Resistive vessels- pre- and post-capillary. Precapillary vessels - small arteries and arterioles, capillary sphincters - vessels have several layers of smooth muscle cells. Postcapillary vessels - small veins, venules - also contain smooth muscles. Meaning: have the greatest resistance to blood flow. Precapillary vessels regulate blood flow in the microvasculature and maintain a certain blood pressure in large arteries. Post-capillary vessels - maintain a certain level of blood flow and pressure in the capillaries.

Exchange vessels- 1 layer of endothelial cells in the wall - high permeability. They carry out transcapillary exchange.

Capacitive vessels- all venous. They contain 2/3 of all blood. They have the least resistance to blood flow, their wall is easily stretched. Meaning: due to expansion, they deposit blood.

Shunt vessels- connect arteries with veins bypassing capillaries. Meaning: provide unloading of the capillary bed.

Number of anastomoses- the value is not constant. They occur when there is poor circulation or lack of blood supply.

Patterns of blood movement through vessels. The value of elasticity of the vascular wall

Blood movement is subject to physical and physiological laws. Physical:- laws of hydrodynamics.

1st law: the amount of blood flowing through the vessels and the speed of its movement depends on the pressure difference at the beginning and end of the vessel. The greater this difference, the better the blood supply.

2nd law: Peripheral resistance prevents blood flow.

Physiological patterns of blood movement through vessels:

  • heart function;
  • closedness of the cardiovascular system;
  • suction effect of the chest;
  • elasticity of blood vessels.

During the systole phase, blood enters the vessels. The wall of blood vessels stretches. During diastole there is no ejection of blood, the elastic vascular wall returns to its original state, and energy accumulates in the wall. When the elasticity of blood vessels decreases, pulsating blood flow appears (normally in the vessels of the pulmonary circulation). In pathological sclerotic vessels - Musset's symptom - head movements in accordance with the pulsation of the blood.

Blood circulation time.
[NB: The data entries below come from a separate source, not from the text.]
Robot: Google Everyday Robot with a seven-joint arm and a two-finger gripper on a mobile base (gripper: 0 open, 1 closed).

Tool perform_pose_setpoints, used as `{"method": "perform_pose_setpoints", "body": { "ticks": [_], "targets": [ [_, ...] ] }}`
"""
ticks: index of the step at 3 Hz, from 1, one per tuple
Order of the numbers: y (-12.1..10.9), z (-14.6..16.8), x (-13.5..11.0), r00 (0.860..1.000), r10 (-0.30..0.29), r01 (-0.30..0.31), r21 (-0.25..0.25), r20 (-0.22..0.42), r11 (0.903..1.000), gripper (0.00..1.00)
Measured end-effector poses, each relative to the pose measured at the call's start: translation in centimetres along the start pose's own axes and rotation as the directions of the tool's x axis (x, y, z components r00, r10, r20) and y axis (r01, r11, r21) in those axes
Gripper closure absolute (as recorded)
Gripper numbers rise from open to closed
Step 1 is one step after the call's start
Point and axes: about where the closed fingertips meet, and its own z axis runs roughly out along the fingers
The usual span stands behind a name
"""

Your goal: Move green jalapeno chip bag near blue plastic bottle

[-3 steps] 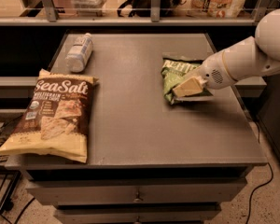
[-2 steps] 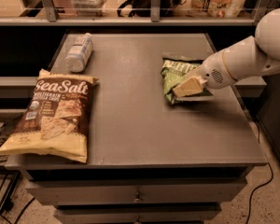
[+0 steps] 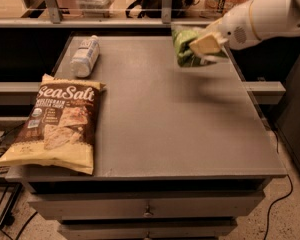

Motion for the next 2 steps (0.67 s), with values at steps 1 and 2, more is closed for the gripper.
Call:
{"method": "perform_pose_setpoints", "body": {
  "ticks": [1, 2],
  "targets": [
    [-1.22, -1.72, -2.56, 0.999, -0.031, 0.029, 0.038, 0.042, 0.9988, 1.0],
    [-1.21, -1.7, -2.56, 0.999, -0.031, 0.029, 0.038, 0.042, 0.9988, 1.0]
  ]
}}
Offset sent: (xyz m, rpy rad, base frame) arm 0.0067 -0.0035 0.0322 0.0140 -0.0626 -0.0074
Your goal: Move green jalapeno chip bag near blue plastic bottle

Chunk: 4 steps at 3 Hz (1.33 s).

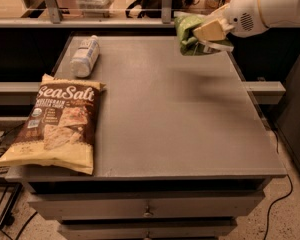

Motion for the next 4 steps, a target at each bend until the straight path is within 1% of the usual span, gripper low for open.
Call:
{"method": "perform_pose_setpoints", "body": {
  "ticks": [1, 2, 3, 4],
  "targets": [
    [1.4, 1.5, -0.4, 0.999, 0.024, -0.024, -0.027, 0.033, 0.9994, 1.0],
    [3.4, 4.7, -1.4, 0.995, 0.041, -0.033, -0.078, 0.094, 0.9964, 1.0],
    [5.0, 7.9, -2.4, 0.989, 0.05, -0.037, -0.092, 0.137, 0.995, 1.0],
    [5.7, 12.2, -2.8, 0.984, 0.086, -0.076, -0.072, 0.154, 0.9945, 1.0]
  ]
}}
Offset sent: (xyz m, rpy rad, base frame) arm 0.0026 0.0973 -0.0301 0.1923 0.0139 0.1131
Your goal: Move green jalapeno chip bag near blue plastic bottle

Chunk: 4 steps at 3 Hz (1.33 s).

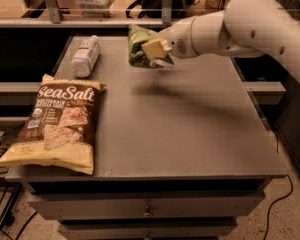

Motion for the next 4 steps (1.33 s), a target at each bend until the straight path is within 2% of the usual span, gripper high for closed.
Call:
{"method": "perform_pose_setpoints", "body": {
  "ticks": [1, 3, 4],
  "targets": [
    [0.4, 4.3, -0.1, 0.999, 0.035, -0.035, 0.021, 0.009, 0.9992, 0.82],
    [2.0, 12.0, -0.8, 0.996, 0.086, -0.087, 0.036, 0.014, 0.9956, 0.35],
    [1.1, 14.2, -0.2, 0.995, 0.103, -0.103, 0.067, 0.003, 0.9924, 0.12]
  ]
}}
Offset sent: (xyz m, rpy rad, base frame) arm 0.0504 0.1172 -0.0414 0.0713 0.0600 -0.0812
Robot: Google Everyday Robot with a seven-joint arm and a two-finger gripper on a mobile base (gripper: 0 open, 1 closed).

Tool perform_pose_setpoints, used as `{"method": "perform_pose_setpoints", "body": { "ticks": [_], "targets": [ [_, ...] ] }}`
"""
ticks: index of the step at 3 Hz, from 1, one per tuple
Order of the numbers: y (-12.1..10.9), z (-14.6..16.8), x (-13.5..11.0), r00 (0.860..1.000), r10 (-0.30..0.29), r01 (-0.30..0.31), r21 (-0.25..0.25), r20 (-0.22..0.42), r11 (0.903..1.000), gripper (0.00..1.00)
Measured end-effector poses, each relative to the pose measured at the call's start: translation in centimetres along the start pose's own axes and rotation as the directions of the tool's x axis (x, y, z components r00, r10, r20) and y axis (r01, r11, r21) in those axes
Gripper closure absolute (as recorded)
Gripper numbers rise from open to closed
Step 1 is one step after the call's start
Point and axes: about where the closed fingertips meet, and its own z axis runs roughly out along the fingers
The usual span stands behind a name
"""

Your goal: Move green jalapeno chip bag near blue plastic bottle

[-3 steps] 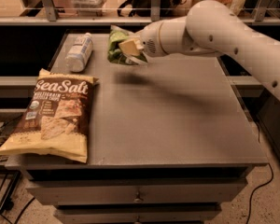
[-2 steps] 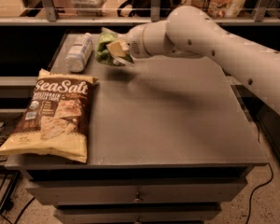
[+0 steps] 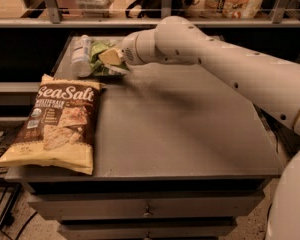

Volumetric and linear blood flow velocity

Blood circulation time- the time during which the cow passes through both circles of blood circulation. At a heart rate of 70 per minute, the time is 20 - 23 s, of which 1/5 of the time is for the small circle; 4/5 of the time - for a large circle. Time is determined using control substances and isotopes. - they are injected intravenously into the v.venaris of the right hand and it is determined after how many seconds this substance will appear in the v.venaris of the left hand. Time is affected by volumetric and linear speeds.

Volume velocity- the volume of blood that flows through the vessels per unit time. Vlin. - the speed of movement of any blood particle in the vessels. The highest linear velocity is in the aorta, the lowest is in the capillaries (0.5 m/s and 0.5 mm/s, respectively). Linear velocity depends on the total cross-sectional area of ​​the vessels. Due to the low linear velocity in the capillaries, conditions for transcapillary exchange. This speed in the center of the vessel is greater than at the periphery.